■ **Task requirements**
For every line in the material, print that line exactly.

--*--

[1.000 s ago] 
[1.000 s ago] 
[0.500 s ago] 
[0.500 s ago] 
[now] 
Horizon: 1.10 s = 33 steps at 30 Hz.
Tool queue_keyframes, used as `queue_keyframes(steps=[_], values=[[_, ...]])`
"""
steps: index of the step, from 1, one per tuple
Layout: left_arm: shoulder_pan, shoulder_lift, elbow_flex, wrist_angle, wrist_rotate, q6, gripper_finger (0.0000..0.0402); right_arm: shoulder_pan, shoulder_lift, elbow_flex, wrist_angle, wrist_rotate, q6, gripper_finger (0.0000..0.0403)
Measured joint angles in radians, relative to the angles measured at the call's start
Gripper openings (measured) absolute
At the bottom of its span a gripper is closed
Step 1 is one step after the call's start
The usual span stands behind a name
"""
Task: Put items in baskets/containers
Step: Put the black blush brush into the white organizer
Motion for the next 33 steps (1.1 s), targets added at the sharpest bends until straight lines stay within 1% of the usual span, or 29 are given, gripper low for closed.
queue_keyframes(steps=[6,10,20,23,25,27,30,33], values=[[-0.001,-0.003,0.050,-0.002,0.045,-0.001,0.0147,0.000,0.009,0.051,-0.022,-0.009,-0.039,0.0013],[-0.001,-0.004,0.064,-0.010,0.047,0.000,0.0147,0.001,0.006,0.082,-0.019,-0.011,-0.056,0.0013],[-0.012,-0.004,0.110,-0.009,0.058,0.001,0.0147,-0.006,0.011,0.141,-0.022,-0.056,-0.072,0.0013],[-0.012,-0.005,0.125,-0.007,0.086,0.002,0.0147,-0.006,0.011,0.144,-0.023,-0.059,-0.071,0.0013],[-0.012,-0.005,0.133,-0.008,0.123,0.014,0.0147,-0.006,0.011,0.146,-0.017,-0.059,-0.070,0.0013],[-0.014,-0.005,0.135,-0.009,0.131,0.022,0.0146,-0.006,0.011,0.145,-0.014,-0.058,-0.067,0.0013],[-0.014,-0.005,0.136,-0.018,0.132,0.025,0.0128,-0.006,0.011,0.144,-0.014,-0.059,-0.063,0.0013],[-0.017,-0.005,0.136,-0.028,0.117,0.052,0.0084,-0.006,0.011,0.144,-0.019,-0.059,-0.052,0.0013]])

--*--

■ **Exercise solution**
[1.000 s ago] 
[1.000 s ago] 
[0.500 s ago] 
[0.500 s ago] 
[now] 
Horizon: 1.10 s = 33 steps at 30 Hz.
Tool queue_keyframes, used as `queue_keyframes(steps=[_], values=[[_, ...]])`
"""
steps: index of the step, from 1, one per tuple
Layout: left_arm: shoulder_pan, shoulder_lift, elbow_flex, wrist_angle, wrist_rotate, q6, gripper_finger (0.0000..0.0402); right_arm: shoulder_pan, shoulder_lift, elbow_flex, wrist_angle, wrist_rotate, q6, gripper_finger (0.0000..0.0403)
Measured joint angles in radians, relative to the angles measured at the call's start
Gripper openings (measured) absolute
At the bottom of its span a gripper is closed
Step 1 is one step after the call's start
The usual span stands behind a name
"""
Task: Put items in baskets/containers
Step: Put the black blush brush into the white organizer
Motion for the next 33 steps (1.1 s), targets added at the sharpest bends until straight lines stay within 1% of the usual span, or 29 are given, gripper low for closed.
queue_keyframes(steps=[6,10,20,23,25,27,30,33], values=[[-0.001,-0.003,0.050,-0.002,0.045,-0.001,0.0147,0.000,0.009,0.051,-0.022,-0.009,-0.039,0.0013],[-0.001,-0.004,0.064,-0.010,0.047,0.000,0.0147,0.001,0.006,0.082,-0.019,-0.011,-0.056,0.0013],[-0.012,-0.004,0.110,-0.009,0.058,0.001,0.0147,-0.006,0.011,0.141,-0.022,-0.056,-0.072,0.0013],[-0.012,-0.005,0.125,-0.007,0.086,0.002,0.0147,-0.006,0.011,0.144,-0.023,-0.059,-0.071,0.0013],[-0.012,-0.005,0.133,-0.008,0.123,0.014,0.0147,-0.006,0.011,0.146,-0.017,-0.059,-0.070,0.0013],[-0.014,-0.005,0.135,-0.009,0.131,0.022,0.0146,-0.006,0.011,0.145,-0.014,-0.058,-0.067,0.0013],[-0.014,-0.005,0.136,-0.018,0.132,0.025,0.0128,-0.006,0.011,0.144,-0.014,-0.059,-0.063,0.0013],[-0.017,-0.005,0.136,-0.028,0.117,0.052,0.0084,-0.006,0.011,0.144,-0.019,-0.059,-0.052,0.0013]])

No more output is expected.